* Task: Only the lines running from the one with "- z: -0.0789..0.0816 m" to the end of the listing should be returned, each exactly as it appears, with both ends kept.

-------- Data provided --------

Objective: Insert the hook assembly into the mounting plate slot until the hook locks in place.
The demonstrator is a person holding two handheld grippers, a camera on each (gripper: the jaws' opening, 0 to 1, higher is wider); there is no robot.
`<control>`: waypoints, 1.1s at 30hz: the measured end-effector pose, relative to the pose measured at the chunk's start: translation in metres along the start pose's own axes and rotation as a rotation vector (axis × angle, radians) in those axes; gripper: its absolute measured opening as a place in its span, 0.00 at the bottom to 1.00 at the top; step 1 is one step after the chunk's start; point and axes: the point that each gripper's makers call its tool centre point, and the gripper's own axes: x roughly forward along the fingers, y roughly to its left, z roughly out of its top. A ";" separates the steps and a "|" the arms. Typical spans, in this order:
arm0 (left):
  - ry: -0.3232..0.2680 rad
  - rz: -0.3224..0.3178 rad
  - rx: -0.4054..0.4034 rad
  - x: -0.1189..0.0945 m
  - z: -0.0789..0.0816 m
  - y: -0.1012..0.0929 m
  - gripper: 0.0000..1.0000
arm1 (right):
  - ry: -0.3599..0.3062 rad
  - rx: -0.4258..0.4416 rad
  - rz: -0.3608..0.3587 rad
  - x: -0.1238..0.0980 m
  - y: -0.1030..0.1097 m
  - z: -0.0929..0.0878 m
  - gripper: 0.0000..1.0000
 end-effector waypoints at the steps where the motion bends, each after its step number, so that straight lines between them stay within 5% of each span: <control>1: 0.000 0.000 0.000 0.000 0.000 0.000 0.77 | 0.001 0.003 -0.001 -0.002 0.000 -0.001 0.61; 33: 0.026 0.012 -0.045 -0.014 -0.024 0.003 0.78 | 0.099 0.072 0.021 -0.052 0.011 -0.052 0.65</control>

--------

* Result of this task:
  - z: -0.0789..0.0816 m
  - y: -0.1012..0.0929 m
  - gripper: 0.0000..1.0000
arm1 (right):
  - ry: -0.3599..0.3062 rad
  - rx: -0.4258..0.4416 rad
  - rz: -0.3608..0.3587 rad
  - x: -0.1238..0.0980 m
  - y: -0.1030..0.1097 m
  - z: -0.0929..0.0878 m
  - gripper: 0.0000..1.0000
 end-effector waypoints at the steps where the motion bends, each after its step number, so that straight lines between them stay within 5% of each span: <control>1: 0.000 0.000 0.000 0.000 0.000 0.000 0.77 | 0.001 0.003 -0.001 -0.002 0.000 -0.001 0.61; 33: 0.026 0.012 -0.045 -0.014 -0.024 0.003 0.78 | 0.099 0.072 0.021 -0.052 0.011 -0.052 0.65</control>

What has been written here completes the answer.